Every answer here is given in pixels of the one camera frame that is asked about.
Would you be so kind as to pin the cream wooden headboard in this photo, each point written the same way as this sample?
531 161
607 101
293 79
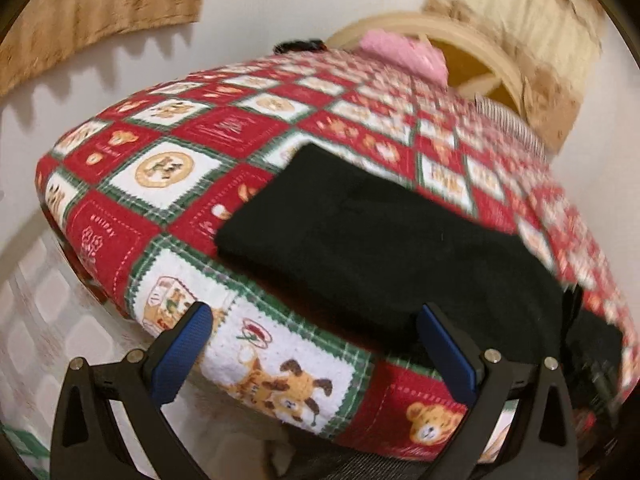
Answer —
480 60

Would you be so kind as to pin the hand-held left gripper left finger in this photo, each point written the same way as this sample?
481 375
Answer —
182 346

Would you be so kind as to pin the red bear printed blanket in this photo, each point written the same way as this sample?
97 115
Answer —
210 125

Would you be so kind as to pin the green checked cloth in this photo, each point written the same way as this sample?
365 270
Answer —
17 442

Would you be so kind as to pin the striped pillow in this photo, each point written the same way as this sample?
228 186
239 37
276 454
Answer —
512 122

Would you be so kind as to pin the pink folded blanket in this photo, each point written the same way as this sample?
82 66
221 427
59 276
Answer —
405 50

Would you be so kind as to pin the black pants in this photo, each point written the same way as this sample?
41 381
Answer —
380 250

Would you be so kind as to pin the black cloth item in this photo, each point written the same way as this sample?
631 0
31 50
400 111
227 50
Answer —
300 46

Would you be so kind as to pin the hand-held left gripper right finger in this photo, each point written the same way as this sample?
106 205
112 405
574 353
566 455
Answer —
445 355

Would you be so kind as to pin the beige floral curtain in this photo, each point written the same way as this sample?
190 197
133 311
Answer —
525 10
100 5

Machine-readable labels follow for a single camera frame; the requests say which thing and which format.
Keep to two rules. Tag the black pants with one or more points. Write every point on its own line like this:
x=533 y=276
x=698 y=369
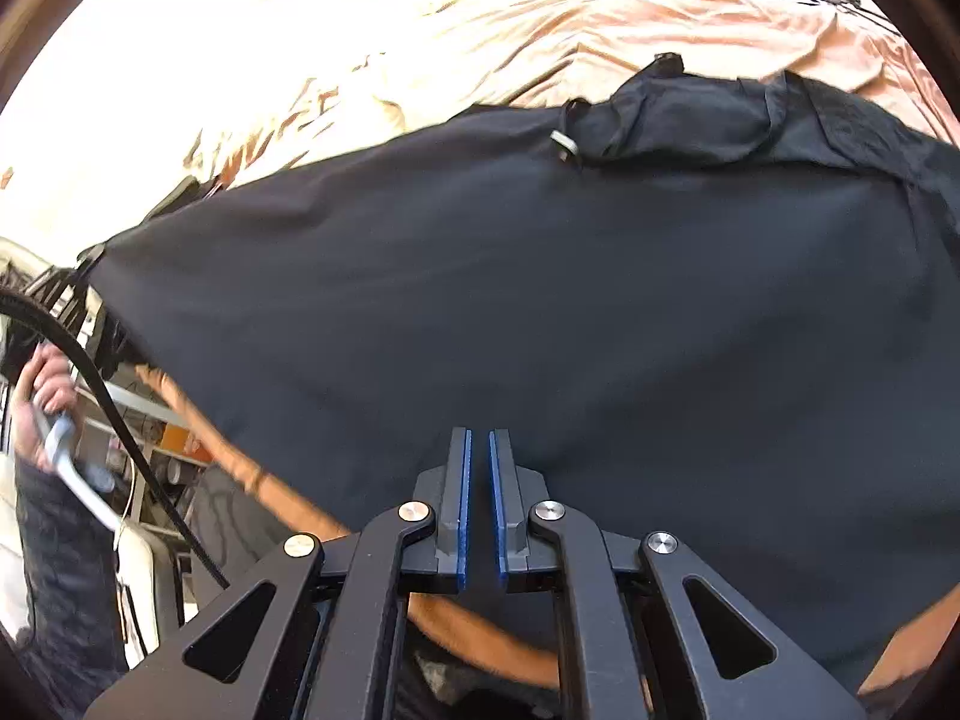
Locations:
x=525 y=277

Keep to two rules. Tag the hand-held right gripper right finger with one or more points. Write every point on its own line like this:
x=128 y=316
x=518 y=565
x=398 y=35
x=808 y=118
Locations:
x=506 y=510

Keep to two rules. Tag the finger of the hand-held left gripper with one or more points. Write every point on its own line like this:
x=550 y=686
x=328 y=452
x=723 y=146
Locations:
x=88 y=259

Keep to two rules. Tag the person's left forearm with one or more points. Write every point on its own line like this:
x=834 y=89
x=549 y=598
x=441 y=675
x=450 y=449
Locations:
x=67 y=585

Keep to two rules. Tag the person's left hand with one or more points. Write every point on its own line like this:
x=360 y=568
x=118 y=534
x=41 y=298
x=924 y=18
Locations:
x=49 y=394

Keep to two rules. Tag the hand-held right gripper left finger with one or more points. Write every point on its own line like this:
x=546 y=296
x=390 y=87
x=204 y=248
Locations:
x=456 y=510

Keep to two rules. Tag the orange box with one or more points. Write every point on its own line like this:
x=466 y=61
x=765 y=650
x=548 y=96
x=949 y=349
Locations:
x=184 y=442

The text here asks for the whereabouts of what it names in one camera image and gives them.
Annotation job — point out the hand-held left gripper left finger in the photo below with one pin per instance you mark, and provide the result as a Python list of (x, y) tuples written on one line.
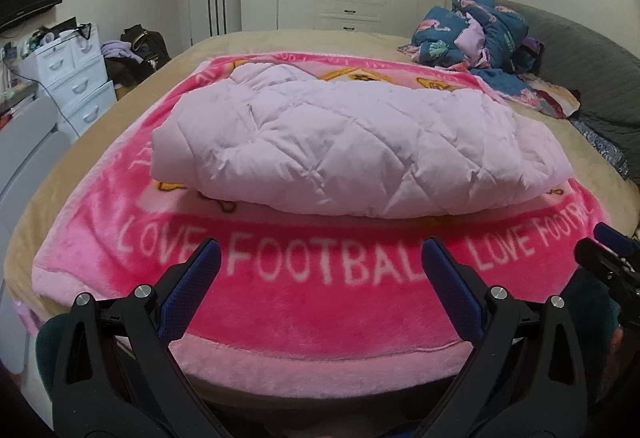
[(192, 290)]

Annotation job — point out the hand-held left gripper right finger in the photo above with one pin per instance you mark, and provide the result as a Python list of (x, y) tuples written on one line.
[(452, 293)]

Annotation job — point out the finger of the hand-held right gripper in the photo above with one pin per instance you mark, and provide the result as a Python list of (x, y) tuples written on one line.
[(595, 254), (610, 234)]

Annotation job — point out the pink quilted jacket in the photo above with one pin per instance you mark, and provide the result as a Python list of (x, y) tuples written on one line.
[(350, 143)]

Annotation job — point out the dark clothes pile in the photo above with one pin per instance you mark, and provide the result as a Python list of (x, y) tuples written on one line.
[(127, 70)]

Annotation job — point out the black clothes hanger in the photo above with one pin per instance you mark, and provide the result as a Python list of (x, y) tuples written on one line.
[(87, 29)]

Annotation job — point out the person's dark teal clothing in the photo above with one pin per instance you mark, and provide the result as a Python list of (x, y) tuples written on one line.
[(585, 313)]

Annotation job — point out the dark patterned pillow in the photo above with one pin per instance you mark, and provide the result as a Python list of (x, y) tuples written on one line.
[(605, 148)]

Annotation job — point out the pink printed blanket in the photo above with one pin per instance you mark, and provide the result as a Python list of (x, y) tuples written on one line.
[(300, 298)]

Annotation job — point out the grey quilted headboard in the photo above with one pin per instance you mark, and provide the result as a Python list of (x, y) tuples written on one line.
[(590, 53)]

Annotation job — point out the grey white furniture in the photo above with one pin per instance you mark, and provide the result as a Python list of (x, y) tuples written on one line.
[(30, 158)]

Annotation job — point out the white drawer cabinet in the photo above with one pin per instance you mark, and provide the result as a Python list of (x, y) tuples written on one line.
[(80, 83)]

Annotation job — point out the lilac cloth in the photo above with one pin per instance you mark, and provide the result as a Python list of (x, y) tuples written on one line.
[(117, 50)]

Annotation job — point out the brown bag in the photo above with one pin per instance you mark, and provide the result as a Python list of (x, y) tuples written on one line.
[(145, 40)]

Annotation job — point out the blue flamingo print duvet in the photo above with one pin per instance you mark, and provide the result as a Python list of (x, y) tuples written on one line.
[(450, 33)]

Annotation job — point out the beige bed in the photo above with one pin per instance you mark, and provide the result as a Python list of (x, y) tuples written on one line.
[(300, 40)]

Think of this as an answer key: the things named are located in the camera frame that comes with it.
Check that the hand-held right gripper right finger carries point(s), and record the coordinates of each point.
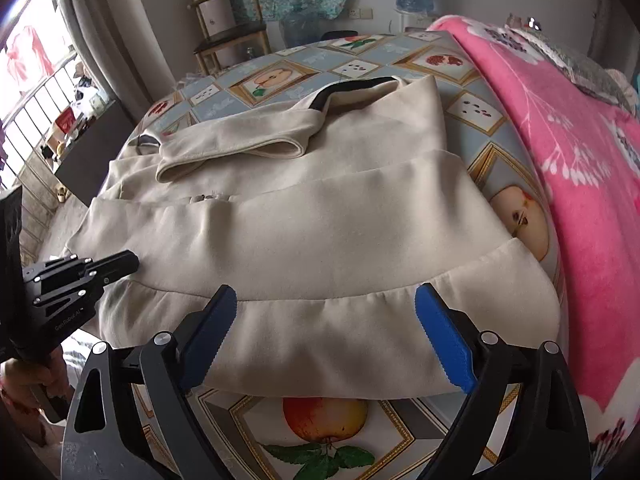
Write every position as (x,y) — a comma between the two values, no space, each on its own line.
(445,340)

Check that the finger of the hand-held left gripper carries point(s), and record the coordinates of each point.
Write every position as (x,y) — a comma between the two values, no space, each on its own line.
(115,262)

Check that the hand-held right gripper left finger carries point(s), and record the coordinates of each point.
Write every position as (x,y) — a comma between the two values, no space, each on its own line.
(207,345)

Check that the cream jacket with black trim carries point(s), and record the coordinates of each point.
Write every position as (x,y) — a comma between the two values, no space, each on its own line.
(325,240)

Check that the person's left hand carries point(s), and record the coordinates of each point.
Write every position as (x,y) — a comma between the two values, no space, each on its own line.
(20,380)

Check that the dark cabinet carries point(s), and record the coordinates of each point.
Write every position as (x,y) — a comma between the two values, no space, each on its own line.
(95,150)

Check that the metal window railing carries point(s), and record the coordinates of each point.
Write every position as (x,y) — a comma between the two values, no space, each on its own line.
(30,150)

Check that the pink hanging garment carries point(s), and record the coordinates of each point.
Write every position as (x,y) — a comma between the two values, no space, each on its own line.
(27,55)

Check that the grey curtain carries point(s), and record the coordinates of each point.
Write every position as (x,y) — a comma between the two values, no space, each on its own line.
(125,35)

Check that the pink floral blanket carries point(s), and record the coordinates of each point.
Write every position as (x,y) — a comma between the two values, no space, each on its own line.
(550,125)

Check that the fruit print tablecloth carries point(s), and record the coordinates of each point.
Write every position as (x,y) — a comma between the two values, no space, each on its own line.
(280,85)

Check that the wooden chair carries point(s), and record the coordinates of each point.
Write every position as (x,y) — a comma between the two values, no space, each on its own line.
(230,35)

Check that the white box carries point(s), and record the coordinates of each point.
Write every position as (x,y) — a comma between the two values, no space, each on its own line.
(215,10)

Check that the clear plastic bucket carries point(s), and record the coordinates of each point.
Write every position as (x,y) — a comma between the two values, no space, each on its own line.
(301,30)

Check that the grey sequin cushion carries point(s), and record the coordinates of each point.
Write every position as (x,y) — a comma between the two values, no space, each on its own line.
(585,70)

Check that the wall socket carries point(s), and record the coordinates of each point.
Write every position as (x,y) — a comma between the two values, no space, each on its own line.
(361,13)

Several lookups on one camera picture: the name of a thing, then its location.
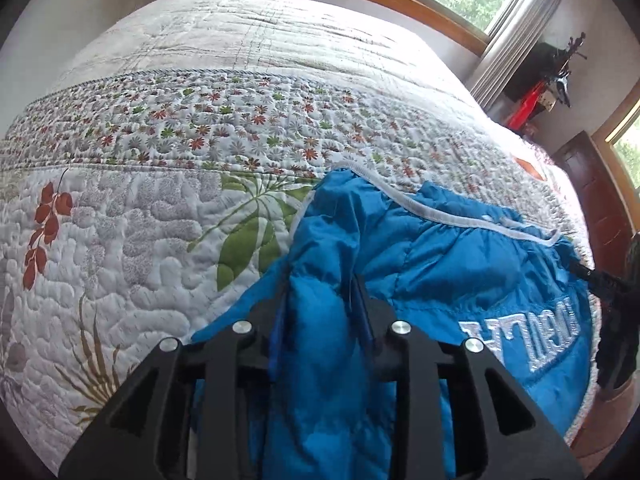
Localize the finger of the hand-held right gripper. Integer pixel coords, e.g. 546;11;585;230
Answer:
569;256;640;311

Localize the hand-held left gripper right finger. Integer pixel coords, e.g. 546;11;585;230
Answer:
350;275;586;480

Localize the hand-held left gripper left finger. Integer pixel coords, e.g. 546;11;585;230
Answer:
59;282;296;480

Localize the blue puffer jacket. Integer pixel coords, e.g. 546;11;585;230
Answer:
190;166;598;480

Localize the dark wooden headboard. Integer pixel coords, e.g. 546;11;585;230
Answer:
552;130;640;276

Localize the narrow wooden framed window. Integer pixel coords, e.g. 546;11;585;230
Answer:
595;95;640;191

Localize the red hanging bag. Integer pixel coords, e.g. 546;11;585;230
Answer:
505;82;546;131

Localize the wooden coat rack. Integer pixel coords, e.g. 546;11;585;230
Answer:
547;32;587;108

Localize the floral quilted bedspread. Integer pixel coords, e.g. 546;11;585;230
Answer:
0;0;596;461

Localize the grey curtain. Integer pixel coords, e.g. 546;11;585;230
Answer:
467;0;581;111

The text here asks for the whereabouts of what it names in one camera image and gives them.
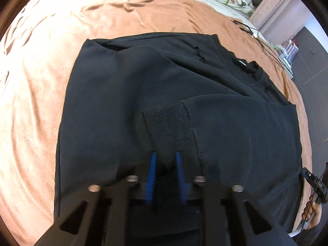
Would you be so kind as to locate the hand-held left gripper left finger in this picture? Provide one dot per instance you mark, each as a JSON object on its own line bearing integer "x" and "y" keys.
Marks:
{"x": 152, "y": 176}

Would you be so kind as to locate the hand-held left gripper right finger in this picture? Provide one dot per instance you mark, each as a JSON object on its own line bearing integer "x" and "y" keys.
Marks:
{"x": 180, "y": 176}

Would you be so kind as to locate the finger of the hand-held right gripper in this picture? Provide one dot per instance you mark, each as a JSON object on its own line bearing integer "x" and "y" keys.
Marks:
{"x": 305, "y": 174}

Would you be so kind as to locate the black long-sleeve shirt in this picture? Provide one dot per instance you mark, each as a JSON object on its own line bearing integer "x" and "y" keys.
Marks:
{"x": 102, "y": 107}

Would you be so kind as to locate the person's right hand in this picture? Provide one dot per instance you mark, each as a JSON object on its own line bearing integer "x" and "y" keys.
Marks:
{"x": 312, "y": 215}

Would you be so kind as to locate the white bedside table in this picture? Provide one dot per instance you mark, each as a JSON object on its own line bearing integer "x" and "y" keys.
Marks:
{"x": 288, "y": 65}

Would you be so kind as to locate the pink and white bag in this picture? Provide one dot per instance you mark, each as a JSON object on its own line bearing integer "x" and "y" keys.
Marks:
{"x": 290, "y": 47}

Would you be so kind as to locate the brown bed blanket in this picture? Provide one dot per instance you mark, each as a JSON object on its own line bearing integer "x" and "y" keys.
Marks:
{"x": 38, "y": 94}

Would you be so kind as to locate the pink curtain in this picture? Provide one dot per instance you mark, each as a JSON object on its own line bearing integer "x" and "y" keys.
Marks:
{"x": 276, "y": 12}
•••••
* **Directions for this task**: Return every line above in which the string "Localize" occurs.

* **Task output**:
Localize the finger of the hand-held right gripper. Integer pixel coords, e.g. 546;11;585;230
Localize the hand-held left gripper right finger. Integer pixel coords, e.g. 546;11;585;230
Localize the hand-held left gripper left finger. Integer pixel coords, e.g. 546;11;585;230
Localize the blue puffer jacket. Integer pixel coords, e.g. 546;11;585;230
Localize the dark wooden headboard. Integer pixel coords, e.g. 546;11;585;230
Localize the narrow wooden framed window. Integer pixel coords, e.g. 546;11;585;230
Localize the red hanging bag. Integer pixel coords, e.g. 546;11;585;230
Localize the wooden coat rack. Integer pixel coords, e.g. 546;11;585;230
Localize the floral quilted bedspread. Integer pixel coords, e.g. 546;11;585;230
Localize the grey curtain. Integer pixel coords, e.g. 546;11;585;230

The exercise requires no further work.